Related Experiment Videos
A comparison of microbial dose-response models fitted to human data
Hojin Moon1, James J Chen, David W Gaylor
1Division of Biometry and Risk Assessment, National Center for Toxicological Research, 3900 NCTR Road, Jefferson, AR 72079, USA.
Regulatory Toxicology and Pharmacology : RTP
|September 29, 2004
Summary
For microbial risk assessment, two-parameter dose-response models adequately capture uncertainty, similar to three-parameter models. This suggests simpler models may suffice for human microbial exposure data analysis.
Area of Science:
- Microbiology
- Toxicology
- Risk Assessment
Background:
- Mathematical models are crucial for microbial risk assessment.
- Human volunteer studies provide essential infectivity and illness data for pathogens.

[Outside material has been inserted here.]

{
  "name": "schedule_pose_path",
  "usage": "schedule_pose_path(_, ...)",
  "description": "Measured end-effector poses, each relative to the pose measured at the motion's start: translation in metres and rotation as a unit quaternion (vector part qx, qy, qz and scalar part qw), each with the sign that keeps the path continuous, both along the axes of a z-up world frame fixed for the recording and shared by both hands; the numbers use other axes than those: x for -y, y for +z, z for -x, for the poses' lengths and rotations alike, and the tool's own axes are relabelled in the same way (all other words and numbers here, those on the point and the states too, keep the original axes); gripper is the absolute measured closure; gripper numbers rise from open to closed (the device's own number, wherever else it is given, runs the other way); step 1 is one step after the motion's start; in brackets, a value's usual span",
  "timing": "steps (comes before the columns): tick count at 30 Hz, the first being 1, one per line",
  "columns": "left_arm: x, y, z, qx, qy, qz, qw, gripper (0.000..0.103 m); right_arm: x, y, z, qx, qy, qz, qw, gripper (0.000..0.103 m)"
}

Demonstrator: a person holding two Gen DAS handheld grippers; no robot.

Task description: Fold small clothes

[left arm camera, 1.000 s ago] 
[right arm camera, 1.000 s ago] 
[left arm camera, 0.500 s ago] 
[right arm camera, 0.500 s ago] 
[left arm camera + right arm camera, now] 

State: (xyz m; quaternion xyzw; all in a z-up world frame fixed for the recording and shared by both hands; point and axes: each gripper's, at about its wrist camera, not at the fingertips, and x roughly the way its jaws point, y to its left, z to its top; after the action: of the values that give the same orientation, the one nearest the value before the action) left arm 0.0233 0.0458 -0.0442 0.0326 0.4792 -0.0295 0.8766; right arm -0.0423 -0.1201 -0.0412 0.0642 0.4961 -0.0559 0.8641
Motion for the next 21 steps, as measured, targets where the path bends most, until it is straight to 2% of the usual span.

- Evaluating model variability is key to determining appropriate complexity for dose-response data.
Purpose of the Study:
- To assess variability among eight mathematical dose-response models for microbial risk assessment.
- To determine if two-parameter models are sufficient or if three-parameter models are generally required for human microbial dose-response data.
- To evaluate model performance using estimated effective dose levels (ED01 and ED10).
Main Methods:
- Utilized infectivity and illness data from published human volunteer studies.
- Compared eight mathematical dose-response models.
- Measured model variability using estimated ED01s and ED10s, representing 1-10% risk levels.
- Investigated the ranking of ED01 and ED10 values across different models.
Main Results:
- Two-parameter models captured comparable uncertainty to three-parameter models for the examined microbial dose-response data.
- No single "best" two-parameter model was identified, but relative behaviors were elucidated.
- The findings reinforced model uncertainty analysis using multiple two-parameter models.
Conclusions:
- Two-parameter models appear adequate for representing uncertainty in human microbial dose-response data.
- Simpler models may be suitable for microbial risk assessment, reducing complexity without sacrificing significant uncertainty estimation.
- Further insights into the comparative performance of two-parameter models were gained.